Dayton Calls Special Session, 9 Budget Bills Expected To Pass
An end to Minnesota’s nearly three-week-long state government shutdown is apparently a go after all. Minnesota Gov. Mark Dayton called the Legislature into a special session this afternoon to vote on a budget deal.
The 19-day government stoppage has frustrated Minnesotan’s with service interruptions, and inconveniences of various natures.
Last Thursday, Dayton announced that he would accept most of what the Republican controlled legislature was proposing in it’s various bills, and the days since have been spent haggling over the final details.
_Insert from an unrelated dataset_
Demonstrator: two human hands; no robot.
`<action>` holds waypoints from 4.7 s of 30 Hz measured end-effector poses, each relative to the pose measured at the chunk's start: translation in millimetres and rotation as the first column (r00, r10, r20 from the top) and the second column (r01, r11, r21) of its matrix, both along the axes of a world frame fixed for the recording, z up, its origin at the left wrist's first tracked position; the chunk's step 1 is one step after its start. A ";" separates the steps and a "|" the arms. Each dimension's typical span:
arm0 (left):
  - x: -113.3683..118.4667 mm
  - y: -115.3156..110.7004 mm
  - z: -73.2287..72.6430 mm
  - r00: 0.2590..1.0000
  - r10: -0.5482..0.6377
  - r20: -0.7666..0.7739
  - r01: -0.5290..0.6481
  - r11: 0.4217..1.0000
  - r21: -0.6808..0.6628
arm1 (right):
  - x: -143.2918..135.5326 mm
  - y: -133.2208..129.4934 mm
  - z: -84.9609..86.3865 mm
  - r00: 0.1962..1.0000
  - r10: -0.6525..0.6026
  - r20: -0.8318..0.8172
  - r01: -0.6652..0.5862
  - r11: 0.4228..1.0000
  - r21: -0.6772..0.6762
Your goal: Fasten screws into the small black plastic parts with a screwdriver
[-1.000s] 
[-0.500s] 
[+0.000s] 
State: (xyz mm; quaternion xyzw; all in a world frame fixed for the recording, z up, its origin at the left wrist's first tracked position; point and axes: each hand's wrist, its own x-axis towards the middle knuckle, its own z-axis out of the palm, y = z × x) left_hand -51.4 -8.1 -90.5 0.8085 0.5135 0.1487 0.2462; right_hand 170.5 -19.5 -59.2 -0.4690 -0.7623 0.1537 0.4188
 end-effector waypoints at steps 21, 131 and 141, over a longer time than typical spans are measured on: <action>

Though the shutdown won’t officially end until both chambers of the Republican-controlled Legislature approve nine budget bills and Dayton, a Democrat, signs them into law, it is believed the bills will pass.
House Speaker Kurt Zellers told the Associated Press that he expects the Legislature to work through the night to end the shutdown as quickly as possible.
The government stoppage affected 22,000 state employees, halted road work in the middle of an already short construction season, suspended lottery ticket sales and even interrupted the flow of alcohol to some bars. It was softened by court rulings requiring the state to keep paying schools, local governments and health care program costs. As the closure wore on, WCCO reports the court restored funding for services ranging from child care aid to meal delivery for the elderly.
The shutdown resulted from a months-long standoff between Democratic Gov. Mark Dayton and Republicans legislative leaders over taxes and spending. They left most of state government without the authority to spend money when they failed to enact a new two-year budget by the end of June.